Howard Keys

No. 61
- Positions: Center, tackle, guard

Personal information
- Born: January 24, 1935 Orlando, Oklahoma, U.S.
- Died: October 21, 1971 (aged 36) Cleveland, Ohio, U.S.
- Listed height: 6 ft 4 in (1.93 m)
- Listed weight: 239 lb (108 kg)

Career information
- High school: Stillwater (Stillwater, Oklahoma)
- College: Oklahoma State (1955–1958)
- NFL draft: 1959 (12th round, 134th overall pick)

Career history

Playing
- Philadelphia Eagles (1960–1964);

Coaching
- Calgary Stampeders (1965–1968) Assistant coach; Cleveland Browns (1969) Scout / Assistant Coach; Cleveland Browns (1970) Backfield coach; Cleveland Browns (1971) Offensive backs coach;

Awards and highlights
- NFL champion (1960) later named the Super Bowl; Blue Grass Bowl Championship (1958); Philadelphia Sports Hall of Fame (2006); Jim Thorpe Athletic Award; Oil Bowl (Texas vs Oklahoma); Oklahoma All-State; Mr. Pioneer;

Career NFL statistics
- Games played: 41
- Games started: 14
- Stats at Pro Football Reference

= Howard Keys =

American football player (1935–1971)

Howard Newton "Sonny" Keys (January 24, 1935 – October 21, 1971) was an American professional football offensive lineman in the National Football League (NFL) from 1960 to 1965 with the Philadelphia Eagles.

==Early life and college==
Keys was born January 24, 1935, in Orlando, Oklahoma. He was a star athlete for the Pioneers at Stillwater High School in Stillwater, Oklahoma, where he played football, basketball, baseball, and track and field.

He attended Oklahoma State University, where he played college football for the Oklahoma State Cowboys. He was named to the Oklahoma All-State football team and played in the All Stars game and the Oil Bowl. His high school named Sonny "Mr. Pioneer." He played all positions on the line, including center. He went to college at Oklahoma State University in Stillwater. At OSU, he was part of the Cowboys championship Blue Grass Bowl game which was broadcast by Howard Cosell. Sonny is described as a "mauling defender" in OSU's Heritage Hall Museum in historic Gallagher-Iba Arena.

==Professional career==
In the 1959 NFL draft, the Philadelphia Eagles selected Keys in the 12th round with the 134th overall pick.

Keys was part of Buck Shaw's 1960 NFL Championship season. He played five seasons with the Eagles and was known for knowing and playing every position on the offensive line. His family was featured in many local advertisements including Food Fair and a dairy distributorship. Keys' teammate, Tommy McDonald, cited a tough Sonny Keys in the book They Pay Me to Catch Footballs. He played five years for the Philadelphia Eagles.

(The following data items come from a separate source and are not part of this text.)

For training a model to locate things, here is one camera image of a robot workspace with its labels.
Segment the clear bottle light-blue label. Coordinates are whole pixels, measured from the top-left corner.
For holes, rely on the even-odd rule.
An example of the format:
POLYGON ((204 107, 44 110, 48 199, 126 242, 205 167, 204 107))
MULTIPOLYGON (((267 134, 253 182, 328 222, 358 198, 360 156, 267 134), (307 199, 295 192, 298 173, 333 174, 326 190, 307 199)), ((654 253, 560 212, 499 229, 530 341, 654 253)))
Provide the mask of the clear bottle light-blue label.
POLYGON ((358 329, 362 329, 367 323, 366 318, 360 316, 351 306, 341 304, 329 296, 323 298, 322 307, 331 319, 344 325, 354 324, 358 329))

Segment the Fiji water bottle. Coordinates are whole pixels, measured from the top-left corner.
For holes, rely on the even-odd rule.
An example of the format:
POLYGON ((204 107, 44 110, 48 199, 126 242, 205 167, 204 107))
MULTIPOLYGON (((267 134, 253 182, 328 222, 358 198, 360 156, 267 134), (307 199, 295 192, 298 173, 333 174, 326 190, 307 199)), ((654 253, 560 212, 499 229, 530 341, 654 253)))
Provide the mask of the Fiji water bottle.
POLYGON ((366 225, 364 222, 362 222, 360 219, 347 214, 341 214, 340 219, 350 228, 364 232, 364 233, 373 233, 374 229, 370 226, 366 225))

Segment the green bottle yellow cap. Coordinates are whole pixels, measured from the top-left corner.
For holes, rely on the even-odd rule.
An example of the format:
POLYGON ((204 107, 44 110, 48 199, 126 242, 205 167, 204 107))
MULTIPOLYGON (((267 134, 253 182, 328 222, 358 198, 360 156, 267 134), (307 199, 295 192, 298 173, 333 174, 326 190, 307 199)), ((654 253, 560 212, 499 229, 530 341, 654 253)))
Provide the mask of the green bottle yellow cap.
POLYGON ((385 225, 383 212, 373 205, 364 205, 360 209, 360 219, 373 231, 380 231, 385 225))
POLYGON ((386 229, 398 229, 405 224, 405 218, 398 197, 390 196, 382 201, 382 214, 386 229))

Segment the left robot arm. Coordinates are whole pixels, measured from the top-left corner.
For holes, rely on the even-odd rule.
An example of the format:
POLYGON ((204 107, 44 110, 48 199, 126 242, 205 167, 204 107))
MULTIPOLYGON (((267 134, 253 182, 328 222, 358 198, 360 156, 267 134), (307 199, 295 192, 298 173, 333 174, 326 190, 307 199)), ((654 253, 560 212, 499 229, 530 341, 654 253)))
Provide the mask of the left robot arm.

In 1965, Keys joined Jerry Williams as an assistant coach of the Calgary Stampeders. After the Stampeders went to the Canadian Grey Cup, he chose to return to the NFL as an assistant coach with the Cleveland Browns under head coach Blanton Collier and later Nick Skorich.

==Death and legacy==
Keys died in Cleveland on October 21, 1971, from complications of cancer. The Philadelphia Eagles dedicated their 1971 Christmas card to his memory.

As part of the 1960 Philadelphia Eagles championship team, Keys was inducted into the city of Philadelphia Sports Hall of Fame in 2006.